Results: CpG methylation varied widely among girls, and higher urinary BPA concentrations were generally associated with less genomic methylation. Based on pathway analyses, genes exhibiting reduced methylation with increasing urinary BPA were involved in immune function, transport activity, metabolism, and caspase activity. In particular, hypomethylation of CpG targets on chromosome X was associated with higher urinary BPA. Using the Comparative Toxicogenomics Database, we identified a number of candidate genes in our sample that previously have been associated with BPA-related expression change.
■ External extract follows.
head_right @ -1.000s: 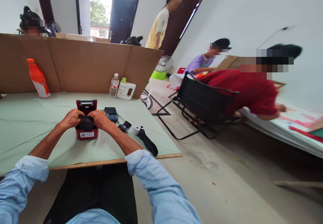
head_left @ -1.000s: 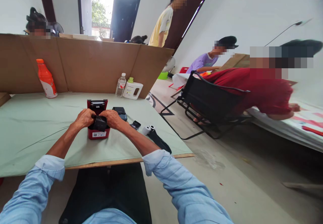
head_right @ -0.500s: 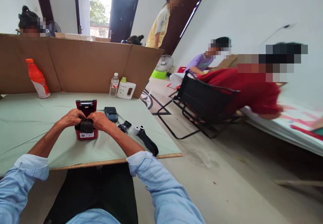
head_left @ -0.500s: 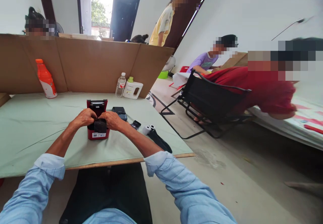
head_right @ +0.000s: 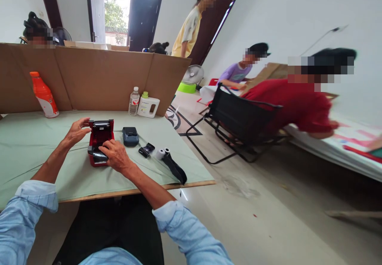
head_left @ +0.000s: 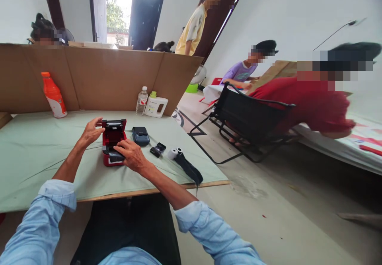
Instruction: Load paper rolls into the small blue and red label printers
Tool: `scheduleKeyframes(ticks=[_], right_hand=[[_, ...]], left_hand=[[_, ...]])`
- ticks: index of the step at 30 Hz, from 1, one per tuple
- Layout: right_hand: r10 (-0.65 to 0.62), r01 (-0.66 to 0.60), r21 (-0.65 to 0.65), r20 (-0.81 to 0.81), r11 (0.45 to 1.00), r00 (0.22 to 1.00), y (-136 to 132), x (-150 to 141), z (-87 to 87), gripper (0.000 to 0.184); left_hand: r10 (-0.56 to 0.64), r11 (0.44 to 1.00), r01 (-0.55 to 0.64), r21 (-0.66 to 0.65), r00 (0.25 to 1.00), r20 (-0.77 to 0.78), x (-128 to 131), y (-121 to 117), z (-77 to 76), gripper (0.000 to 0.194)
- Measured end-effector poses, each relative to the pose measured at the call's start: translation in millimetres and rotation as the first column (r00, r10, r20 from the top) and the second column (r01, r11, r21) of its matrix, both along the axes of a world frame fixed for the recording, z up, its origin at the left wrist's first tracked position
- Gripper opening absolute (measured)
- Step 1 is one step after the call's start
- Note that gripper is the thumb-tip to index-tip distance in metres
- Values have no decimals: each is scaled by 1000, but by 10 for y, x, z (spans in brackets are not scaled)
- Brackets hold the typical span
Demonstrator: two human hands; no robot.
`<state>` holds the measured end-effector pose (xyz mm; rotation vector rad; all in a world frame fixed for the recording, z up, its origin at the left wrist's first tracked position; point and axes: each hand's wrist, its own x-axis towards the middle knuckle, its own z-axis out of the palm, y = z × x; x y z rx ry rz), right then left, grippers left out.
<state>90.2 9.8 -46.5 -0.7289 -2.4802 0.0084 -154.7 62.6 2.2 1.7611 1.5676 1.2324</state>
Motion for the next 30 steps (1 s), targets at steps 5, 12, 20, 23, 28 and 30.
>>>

Conclusions: These data indicate that BPA may affect human health through specific epigenomic modification of genes in relevant pathways. Thus, epigenetic epidemiology holds promise for the identification of biomarkers from previous exposures and the development of epigenetic-based diagnostic strategies.

Figure 1

β-score distribution in the HumanMethylation27 BeadChip in the presence and absence of CpG islands in 1 randomly chosen sample. All samples display similar distributions as shown above. (A) The first histogram represents the β-score frequency of all probes. (B) The β-score frequency of the probes located within CpG islands is graphed. (C) The β-score frequency of the probes located outside of CpG islands is graphed.

Figure 2

Histogram of p-values (bin = 0.1) in methylation analysis using covariates including age, BMI, and log BPA in empirical Bayes modeling using LIMMA package in R software with BPA as a (A) dichotomous or (B) continuous variable.

Figure 3

The 200 most variable CpG sites from 46 samples were clustered using Recursively Partitioned Mixture Model (RPMM) for Beta and Gaussian Mixtures from R package, a model-based clustering algorithm that returns a hierarchy of classes, similar to hierarchical clustering and finite mixture models. (A) RPMM clustering divided 46 samples into 3 clusters (1, 2, and 3), containing 12, 15, and 19 samples, respectively. (B) More than half of the BPA-high samples were clustered within cluster 1, while BPA-low and –intermediate samples were more evenly distributed across all 3 clusters.

Figure 4

In the dichotomous model analysis, multiple regions in chromosome X were enriched with hypomethylated genes in BPA-high vs. BPA-low groups.

Figure 5

Differential methylation observed in genes known to be interacting with BPA from the Comparative Toxicogenomics Database (CTD). (A) Top candidate genes that undergo hypermethylation in BPA-high vs. BPA-low groups. (B) Top candidate genes that undergo hypomethylation in BPA-high vs. BPA-low groups. The reported expression change in genes with the asterisk did not inversely correlate with the methylation status.

Figure 6

Quantitative levels of methylation for HOXA10, BEX2, CXorf23, and DTL (N = 12 for Non-detect and 13 for High-BPA for HOXA10, CXorf23, and DTL, and N = 9 for Non-detect and N = 9 for High-BPA for BEX2).